The two substrates side-by-side

Property Atomic product ID Semantic ID
One token per Item Codeword (multiple per item)
Sequence length per item 1 K (typically 4)
Vocabulary size Catalog-bounded (millions) Codebook-bounded (thousands)
Encoding determinism Trivial (item.id is the token) Requires RQ-VAE
Semantic-similarity property None — IDs are opaque Prefix-sharing — similar items share early codewords
Cold-start (new items) Hard — needs training history Easy — codebook covers new items from day 1
Embedding-table size Scales with catalog Scales with codebook (Instacart reports 125× smaller)
Compatible with scoring retrieval Yes (canonical) Yes, but loses some benefit
Compatible with generative retrieval Faces vocabulary bottleneck Designed for it
Substrate stability Stable (item.id doesn't change) Requires codebook-versioning discipline

Why this is a load-bearing decision

The Instacart 2026-06-02 source frames the substrate change as the most structurally consequential part of the rebuild — the generative paradigm follows from the substrate, not the other way around:

"Before we could build this new retrieval system, we needed to change how we represented products."
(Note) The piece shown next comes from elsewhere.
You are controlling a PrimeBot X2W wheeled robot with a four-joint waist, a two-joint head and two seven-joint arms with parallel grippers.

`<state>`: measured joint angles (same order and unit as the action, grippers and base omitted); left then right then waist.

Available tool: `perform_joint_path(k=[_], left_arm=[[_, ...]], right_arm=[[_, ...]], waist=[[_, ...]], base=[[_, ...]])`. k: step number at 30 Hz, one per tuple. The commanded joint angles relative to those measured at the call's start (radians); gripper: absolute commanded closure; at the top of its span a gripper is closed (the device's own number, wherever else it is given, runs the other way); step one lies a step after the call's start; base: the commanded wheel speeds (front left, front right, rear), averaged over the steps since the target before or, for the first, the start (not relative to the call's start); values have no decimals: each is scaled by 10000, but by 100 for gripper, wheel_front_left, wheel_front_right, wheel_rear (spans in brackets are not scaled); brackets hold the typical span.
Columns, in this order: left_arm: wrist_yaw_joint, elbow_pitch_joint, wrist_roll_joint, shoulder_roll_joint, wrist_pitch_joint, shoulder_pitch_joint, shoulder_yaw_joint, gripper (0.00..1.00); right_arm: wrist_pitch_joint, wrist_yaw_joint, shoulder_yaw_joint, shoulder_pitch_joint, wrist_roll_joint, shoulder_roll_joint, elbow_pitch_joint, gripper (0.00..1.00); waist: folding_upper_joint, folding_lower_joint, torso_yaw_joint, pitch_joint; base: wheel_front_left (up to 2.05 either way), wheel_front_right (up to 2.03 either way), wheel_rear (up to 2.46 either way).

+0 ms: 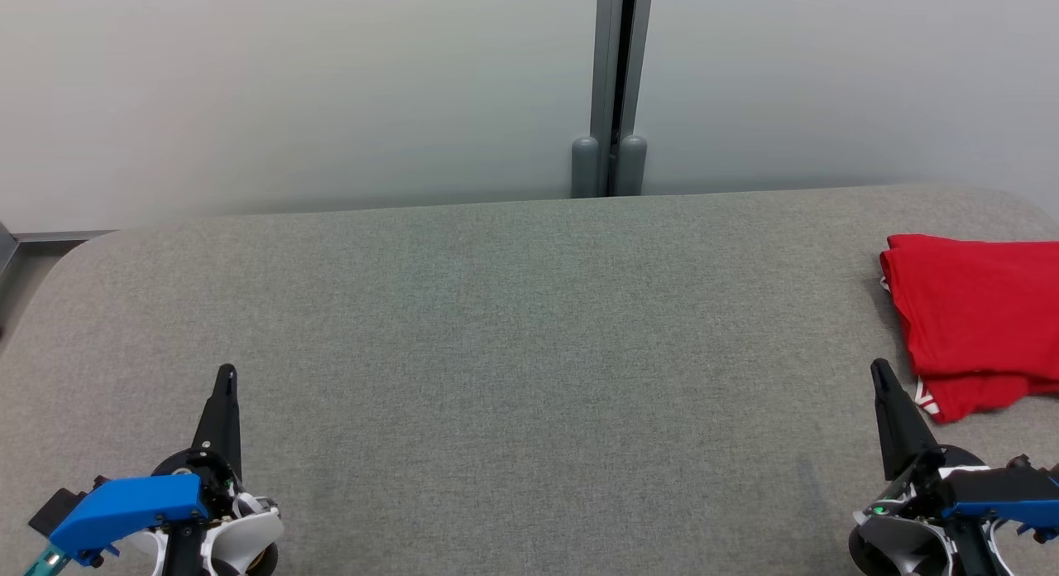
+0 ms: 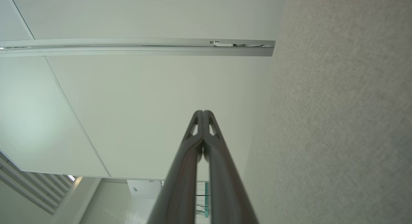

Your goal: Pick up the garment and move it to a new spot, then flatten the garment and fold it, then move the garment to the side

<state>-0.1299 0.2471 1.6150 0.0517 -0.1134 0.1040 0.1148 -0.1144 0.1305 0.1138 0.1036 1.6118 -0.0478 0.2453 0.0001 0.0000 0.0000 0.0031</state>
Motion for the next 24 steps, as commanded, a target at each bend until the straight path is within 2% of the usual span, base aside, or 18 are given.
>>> perform_joint_path(k=[1,24], left_arm=[[-45,-41,-43,-22,-48,105,26,100],[-45,-42,-48,-24,-47,105,30,100]], right_arm=[[-26,4,20,84,25,-44,-32,100],[-26,4,19,84,25,-44,-32,100]], waist=[[-1,0,0,0],[-1,0,0,0]], base=[[0,0,0],[0,0,0]])
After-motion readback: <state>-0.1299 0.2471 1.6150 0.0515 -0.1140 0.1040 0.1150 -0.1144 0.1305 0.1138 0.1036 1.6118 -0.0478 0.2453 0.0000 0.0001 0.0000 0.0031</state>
The post then disclosures the three benefits that follow from the substrate change (systems/instacart-semantic-ids):

  1. Coverage to every item, regardless of purchase history. "A new product entering the catalog is added to one of the existing SIDs and is visible to the model from day one."
  2. Generalisation over memorisation.
  3. Embedding-parameter compression — 125×.

When atomic IDs remain right

Despite the structural advantages of Semantic IDs for generative retrieval, atomic IDs remain right under several conditions:

  • The model is downstream of retrieval, not retrieval itself. Ranking models (e.g. Carrot Ads pCTR) often consume atomic IDs because the candidate set is already small and per-item features are richer than codeword embeddings.
  • No suitable codebook can be learned. Items without learnable feature representations (sparse, low-cardinality, abstract) don't have meaningful semantic neighbourhoods and RQ-VAE produces arbitrary codebooks. Better to stay with atomic IDs.
  • Stable IDs are required across model versions. Atomic IDs are fixed by definition; Semantic IDs require codebook-versioning discipline to avoid version skew when retrained.
  • Catalog is small and stationary. Vocabulary bottleneck is acute when catalogs are large and non-stationary. A small stationary catalog (e.g. fixed-set product catalog with infrequent updates) doesn't trigger the failure mode.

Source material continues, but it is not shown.